WARN [org.jgroups.protocols.pbcast.GMS] join(<IP address>) sent to <IP address> timed out (after 3000 ms), retrying
WARN [org.jgroups.protocols.pbcast.GMS] join(<IP address>) sent to <IP address> timed out (after 3000 ms), retrying
WARN [org.jgroups.protocols.pbcast.GMS] join(<IP address>) sent to <IP address> timed out (after 3000 ms), retrying
WARN [org.jgroups.protocols.pbcast.GMS] join(<IP address>) sent to <IP address> timed out (after 3000 ms), retrying

This happened on JBoss 4.0.3, 4.2, 5.0 and 5.1. But today I found some interesting tidbits:
  • When a [JGroups] member [defined by its IP and port number] is expelled from the group, e.g. because it didn't respond to are-you-alive messages, and later comes back, then it is shunned (source)
  • JGroups relies on the fact that the assignment of ports by the OS is always (not necessarily monotonically) increasing across a single machine... [but this may not hold] for TCP ... because we're defining the start_port for a member, and so that member will always reuse the same port when restarted [the term is 'reincarnated'] (source)
  • In [JGroups] 2.8, shunning has been removed, so the sections below only apply to versions up to 2.7 (source)
So any version of JBoss using JGroups 2.7 or earlier (which includes JBoss 5.1) will see this problem if you're explictly defining the start_port for a node. The solution is to edit jgroups-channelfactory-stacks.xml:

<FD_SOCK/>
<FD timeout="6000" max_tries="5" shun="false"/>
<VERIFY_SUSPECT timeout="1500"/>
<pbcast.NAKACK use_mcast_xmit="false" gc_lag="0"
   retransmit_timeout="300,600,1200,2400,4800"
   discard_delivered_msgs="true"/>
<UNICAST timeout="300,600,1200,2400,3600"/>
<pbcast.STABLE stability_delay="1000" desired_avg_gossip="50000"
   max_bytes="400000"/>
<pbcast.GMS print_local_addr="true" join_timeout="3000"
   shun="false"
   reject_join_from_existing_member="false"

   view_bundling="true"
   view_ack_collection_timeout="5000"/>

This has shown an immediate improvement in our cluster. Hope it works for you too!

7 comments:

bilsch said...

Just curious, were you able to reliably reproduce the condition to prove the change helped? ( I'm having a similar problem and am working on recreation process )

Richard said...

Sort of.

Following a node shutdown/restart, we would typically see this problem 1 in 5 times. I believe it is to do with the timing of how quickly the node comes back up, as to whether it gets 'shunned'.

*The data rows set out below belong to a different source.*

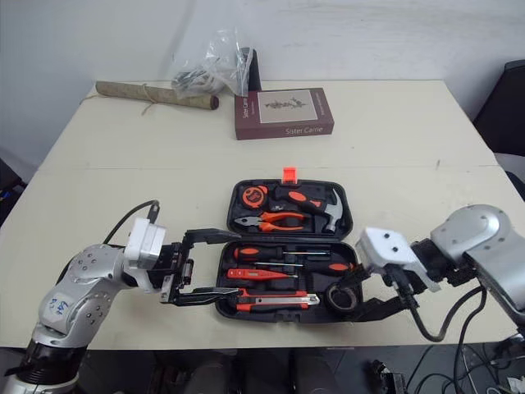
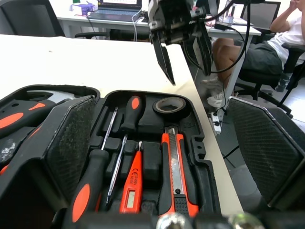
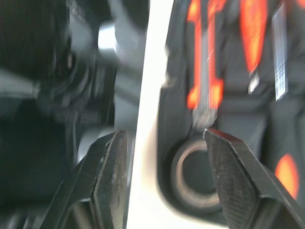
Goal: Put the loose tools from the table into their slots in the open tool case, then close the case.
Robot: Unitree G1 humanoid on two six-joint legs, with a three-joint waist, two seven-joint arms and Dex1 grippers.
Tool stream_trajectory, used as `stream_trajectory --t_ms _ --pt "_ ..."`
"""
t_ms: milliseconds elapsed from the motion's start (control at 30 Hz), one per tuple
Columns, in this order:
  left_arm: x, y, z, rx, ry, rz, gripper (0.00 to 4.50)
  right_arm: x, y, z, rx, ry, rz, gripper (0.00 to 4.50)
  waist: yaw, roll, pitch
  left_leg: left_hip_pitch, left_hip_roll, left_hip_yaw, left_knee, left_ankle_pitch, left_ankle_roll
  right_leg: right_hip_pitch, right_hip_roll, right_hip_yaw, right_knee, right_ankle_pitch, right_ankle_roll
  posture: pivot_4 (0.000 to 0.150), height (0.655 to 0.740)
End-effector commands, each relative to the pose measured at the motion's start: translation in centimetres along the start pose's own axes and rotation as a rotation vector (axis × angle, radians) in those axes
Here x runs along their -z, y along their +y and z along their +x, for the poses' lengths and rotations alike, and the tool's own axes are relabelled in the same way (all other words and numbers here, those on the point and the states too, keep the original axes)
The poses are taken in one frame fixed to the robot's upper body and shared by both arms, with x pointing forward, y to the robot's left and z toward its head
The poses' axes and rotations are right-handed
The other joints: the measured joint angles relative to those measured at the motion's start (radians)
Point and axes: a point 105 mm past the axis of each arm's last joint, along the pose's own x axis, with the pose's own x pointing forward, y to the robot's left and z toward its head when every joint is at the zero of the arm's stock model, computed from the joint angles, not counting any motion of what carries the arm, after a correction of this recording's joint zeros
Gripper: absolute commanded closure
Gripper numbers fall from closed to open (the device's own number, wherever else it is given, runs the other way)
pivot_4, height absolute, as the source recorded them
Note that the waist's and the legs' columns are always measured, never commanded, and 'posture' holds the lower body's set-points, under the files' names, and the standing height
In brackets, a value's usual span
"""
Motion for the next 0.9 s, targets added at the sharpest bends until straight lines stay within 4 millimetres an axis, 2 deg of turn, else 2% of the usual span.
stream_trajectory --t_ms 33,100,167,233,333,467,533,633,733,833,900 --pt "-0.7 0.2 -0.3 -0.008 0.000 0.031 0.00 0.5 -0.3 0.4 0.065 -0.135 -0.027 3.63 0.000 0.000 0.000 0.000 0.000 0.000 0.000 0.000 0.000 0.000 0.000 0.000 0.000 0.000 0.000 0.150 0.7400" --pt "-0.6 0.2 -0.4 -0.004 0.014 0.028 0.00 1.8 -0.6 1.2 0.098 -0.170 -0.038 4.46 0.001 0.000 0.000 -0.001 0.000 0.000 0.001 0.000 0.000 0.000 0.000 0.000 0.000 0.000 0.000 0.150 0.7400" --pt "-0.5 0.2 -0.5 0.003 0.032 0.035 0.00 3.4 -0.6 1.8 0.106 -0.149 -0.083 4.46 0.001 0.000 0.000 0.000 -0.001 0.000 0.001 0.000 0.000 0.000 0.000 0.000 0.000 0.001 0.001 0.150 0.7400" --pt "-0.4 0.0 -0.6 0.009 0.039 0.029 0.00 5.9 -0.8 2.3 0.124 -0.105 -0.057 4.46 0.000 0.000 0.000 0.000 -0.001 0.001 0.001 0.000 0.000 0.000 0.000 0.001 0.000 0.001 0.001 0.150 0.7400" --pt "-0.3 -0.4 -0.7 0.019 0.050 0.020 0.00 8.1 -1.4 2.8 0.152 -0.070 -0.033 4.46 0.000 0.000 0.000 0.001 -0.001 0.001 0.000 0.000 0.000 0.001 0.000 0.001 0.000 0.001 0.001 0.150 0.7400" --pt "-0.2 -0.7 -0.9 0.013 0.062 0.013 0.00 10.6 -0.8 3.4 0.142 -0.024 -0.014 4.46 -0.002 -0.002 -0.001 0.003 -0.001 0.001 0.000 0.000 0.000 0.003 0.000 0.001 0.000 0.001 0.001 0.150 0.7400" --pt "-0.1 -0.6 -1.0 0.003 0.064 0.011 0.00 10.7 -1.0 3.4 0.162 -0.042 -0.019 4.46 -0.001 -0.006 -0.003 0.006 -0.001 0.001 0.000 0.000 0.000 0.006 0.000 0.001 -0.001 0.001 0.001 0.150 0.7400" --pt "0.2 -0.2 -1.8 -0.041 0.086 0.003 0.00 8.7 -1.6 3.0 0.214 -0.140 0.003 4.46 0.000 -0.010 -0.005 0.020 0.000 0.000 -0.003 -0.002 0.001 0.021 -0.001 0.000 -0.006 0.000 0.001 0.150 0.7400" --pt "1.3 0.7 -3.9 -0.129 0.147 -0.020 0.00 6.1 -1.7 1.3 0.249 -0.205 0.023 4.46 -0.001 -0.009 -0.004 0.019 -0.001 0.000 -0.003 -0.002 0.001 0.020 -0.002 0.000 -0.005 0.000 0.001 0.150 0.7400" --pt "2.1 1.5 -5.5 -0.218 0.179 -0.061 0.84 4.4 -2.6 -1.5 0.387 -0.340 0.125 4.50 0.000 -0.004 -0.001 0.017 -0.001 0.000 -0.004 -0.002 0.001 0.017 -0.002 0.000 -0.004 0.000 0.000 0.150 0.7400" --pt "2.7 2.3 -6.1 -0.279 0.213 -0.047 1.67 5.0 -3.2 -3.7 0.492 -0.297 0.144 4.50 0.000 -0.004 -0.001 0.017 0.000 0.000 -0.005 -0.002 0.001 0.016 -0.002 0.000 -0.004 0.000 0.000 0.150 0.7400"
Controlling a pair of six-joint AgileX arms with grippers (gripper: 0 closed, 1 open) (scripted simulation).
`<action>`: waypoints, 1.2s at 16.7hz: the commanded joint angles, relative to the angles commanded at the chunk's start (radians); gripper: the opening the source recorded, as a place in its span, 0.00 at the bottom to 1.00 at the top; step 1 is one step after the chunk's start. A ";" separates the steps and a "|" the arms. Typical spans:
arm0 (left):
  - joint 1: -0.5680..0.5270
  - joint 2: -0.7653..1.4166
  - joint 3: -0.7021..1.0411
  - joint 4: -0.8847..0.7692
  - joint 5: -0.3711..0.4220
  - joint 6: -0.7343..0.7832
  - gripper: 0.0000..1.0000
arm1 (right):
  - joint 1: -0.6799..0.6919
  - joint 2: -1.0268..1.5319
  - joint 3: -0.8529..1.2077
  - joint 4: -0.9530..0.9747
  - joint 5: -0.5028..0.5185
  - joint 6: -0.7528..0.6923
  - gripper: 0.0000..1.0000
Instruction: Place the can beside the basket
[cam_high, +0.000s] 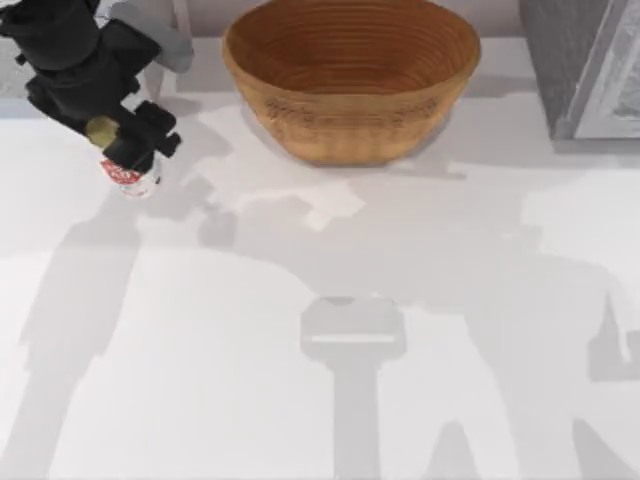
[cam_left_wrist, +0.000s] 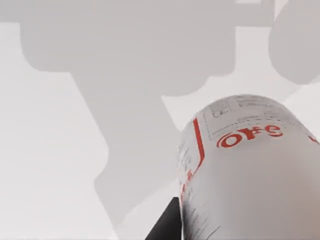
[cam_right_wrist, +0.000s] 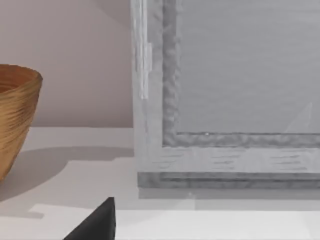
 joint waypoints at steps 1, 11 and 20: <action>-0.032 0.011 0.059 -0.024 0.006 -0.063 0.00 | 0.000 0.000 0.000 0.000 0.000 0.000 1.00; -0.399 0.290 0.530 -0.248 0.001 -0.844 0.00 | 0.000 0.000 0.000 0.000 0.000 0.000 1.00; -0.559 0.498 0.615 -0.310 -0.044 -1.225 0.00 | 0.000 0.000 0.000 0.000 0.000 0.000 1.00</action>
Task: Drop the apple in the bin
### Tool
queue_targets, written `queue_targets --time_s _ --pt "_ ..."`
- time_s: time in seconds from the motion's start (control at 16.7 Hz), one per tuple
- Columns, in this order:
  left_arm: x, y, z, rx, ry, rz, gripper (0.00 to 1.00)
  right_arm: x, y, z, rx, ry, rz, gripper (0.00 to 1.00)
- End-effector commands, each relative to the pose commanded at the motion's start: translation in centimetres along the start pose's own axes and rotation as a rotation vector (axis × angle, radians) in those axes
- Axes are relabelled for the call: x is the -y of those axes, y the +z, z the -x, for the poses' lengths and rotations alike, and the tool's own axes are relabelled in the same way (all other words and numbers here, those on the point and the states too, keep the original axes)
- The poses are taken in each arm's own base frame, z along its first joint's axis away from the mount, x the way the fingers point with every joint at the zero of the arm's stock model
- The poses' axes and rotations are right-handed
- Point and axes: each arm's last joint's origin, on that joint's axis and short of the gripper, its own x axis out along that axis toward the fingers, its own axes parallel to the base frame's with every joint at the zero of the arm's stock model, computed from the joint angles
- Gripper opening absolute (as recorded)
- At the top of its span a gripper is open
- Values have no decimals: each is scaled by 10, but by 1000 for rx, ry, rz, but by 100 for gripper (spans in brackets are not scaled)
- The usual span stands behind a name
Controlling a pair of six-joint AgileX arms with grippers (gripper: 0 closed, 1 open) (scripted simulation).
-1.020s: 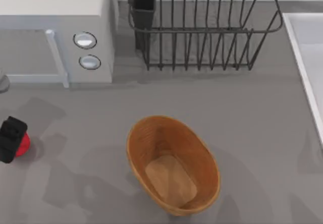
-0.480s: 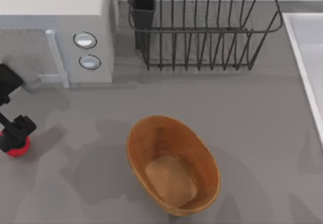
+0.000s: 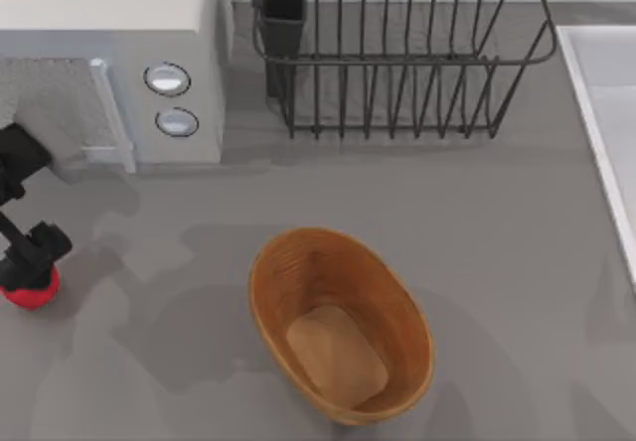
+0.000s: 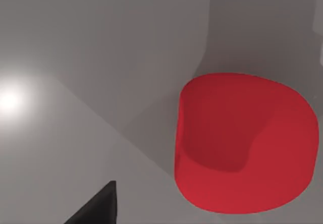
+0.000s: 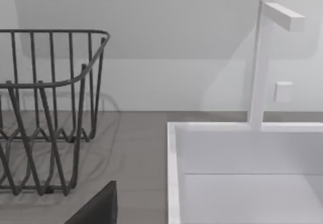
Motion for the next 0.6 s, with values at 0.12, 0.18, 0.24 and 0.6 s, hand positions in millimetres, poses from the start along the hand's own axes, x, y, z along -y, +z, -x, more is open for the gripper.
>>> queue_targets --time_s 0.12,0.18,0.24,0.6 --pt "1 -1 -3 -1 -2 0 100 0 0 0 0 0 0 100" --pt "3 -2 -7 -2 -2 0 100 0 0 0 0 0 0 100" --pt "5 -3 -14 -3 -2 0 100 0 0 0 0 0 0 100" --pt "4 -2 -63 1 0 0 100 0 0 0 0 0 0 100"
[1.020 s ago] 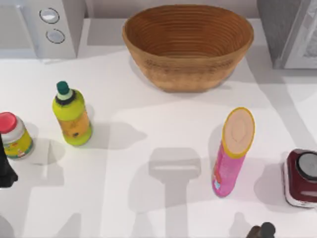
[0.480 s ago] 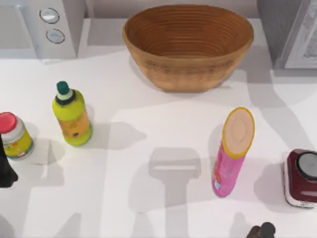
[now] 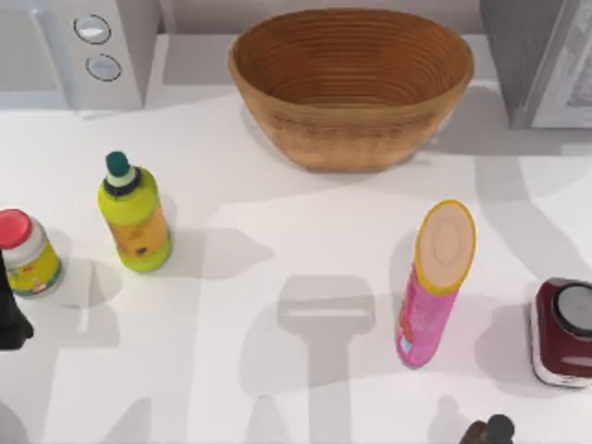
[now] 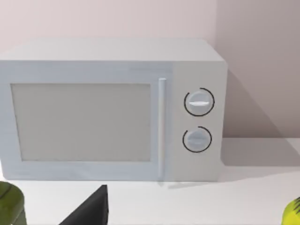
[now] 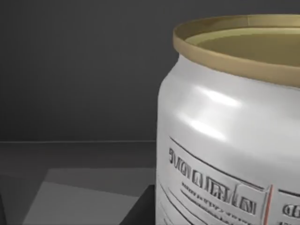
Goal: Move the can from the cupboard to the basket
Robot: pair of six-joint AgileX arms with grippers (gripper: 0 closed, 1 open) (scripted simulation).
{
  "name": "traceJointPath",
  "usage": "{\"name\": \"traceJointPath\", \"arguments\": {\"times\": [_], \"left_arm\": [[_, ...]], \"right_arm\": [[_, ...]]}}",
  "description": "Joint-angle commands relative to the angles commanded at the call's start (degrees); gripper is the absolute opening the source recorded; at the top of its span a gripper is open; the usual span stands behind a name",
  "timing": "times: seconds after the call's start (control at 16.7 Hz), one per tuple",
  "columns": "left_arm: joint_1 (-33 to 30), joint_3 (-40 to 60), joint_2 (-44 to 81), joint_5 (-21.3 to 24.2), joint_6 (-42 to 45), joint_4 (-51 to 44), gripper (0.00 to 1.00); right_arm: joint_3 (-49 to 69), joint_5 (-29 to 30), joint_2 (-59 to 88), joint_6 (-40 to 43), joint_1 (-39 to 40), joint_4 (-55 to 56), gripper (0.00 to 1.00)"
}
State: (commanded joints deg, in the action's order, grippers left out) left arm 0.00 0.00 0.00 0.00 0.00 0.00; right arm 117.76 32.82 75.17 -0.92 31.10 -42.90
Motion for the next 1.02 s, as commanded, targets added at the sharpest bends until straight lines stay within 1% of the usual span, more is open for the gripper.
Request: {"name": "traceJointPath", "arguments": {"times": [0.18,0.3,0.42,0.66,1.02], "left_arm": [[0.0,0.0,0.0,0.0,0.0,0.0,1.00],[0.0,0.0,0.0,0.0,0.0,0.0,1.00],[0.0,0.0,0.0,0.0,0.0,0.0,1.00],[0.0,0.0,0.0,0.0,0.0,0.0,1.00],[0.0,0.0,0.0,0.0,0.0,0.0,1.00]], "right_arm": [[-3.5,-1.0,-2.9,0.0,-1.1,1.9,0.00],[-9.0,-2.5,-7.0,0.0,-2.7,4.4,0.00],[-16.8,-4.6,-12.3,0.0,-4.9,7.6,0.00],[-38.6,-9.8,-25.4,0.2,-10.6,15.1,0.00],[-77.6,-19.7,-47.7,0.7,-20.4,27.5,0.00]]}}
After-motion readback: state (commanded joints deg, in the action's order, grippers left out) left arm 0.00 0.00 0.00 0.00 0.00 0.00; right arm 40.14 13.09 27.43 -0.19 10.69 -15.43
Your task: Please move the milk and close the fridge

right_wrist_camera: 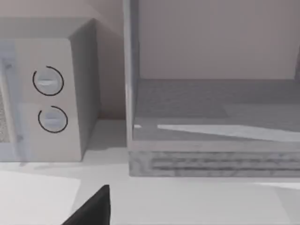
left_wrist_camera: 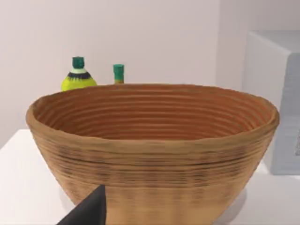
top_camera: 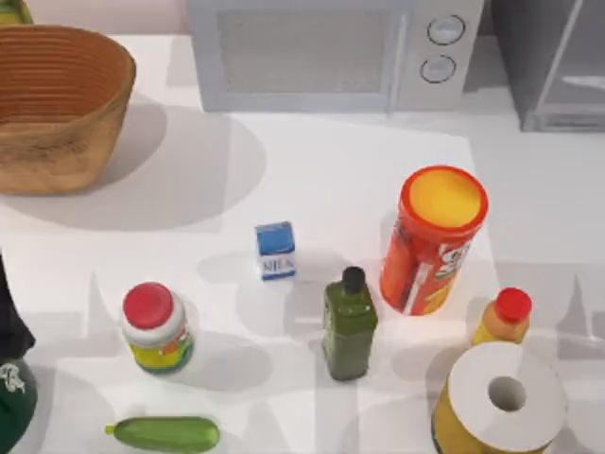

Since the change, we have never seen this problem again.

Regards,

Richard.

bilsch said...

Interesting, thanks!

FWIW I've observed that once this condition is entered the only way to recover is to completely take the cluster down. Obviously less than ideal.

hunters said...

Hi Richard

Do you get this problem with jGroups 2.8+?

Richard said...

No. Shunning has been removed in 2.8+

Anonymous said...

Hi Richard

Can you please tell me under which section these changes are required
UDP
UDP-Sync
TCP
TCP-Sync

Richard said...

I'm afraid I don't recall, but I'd imagine TCP.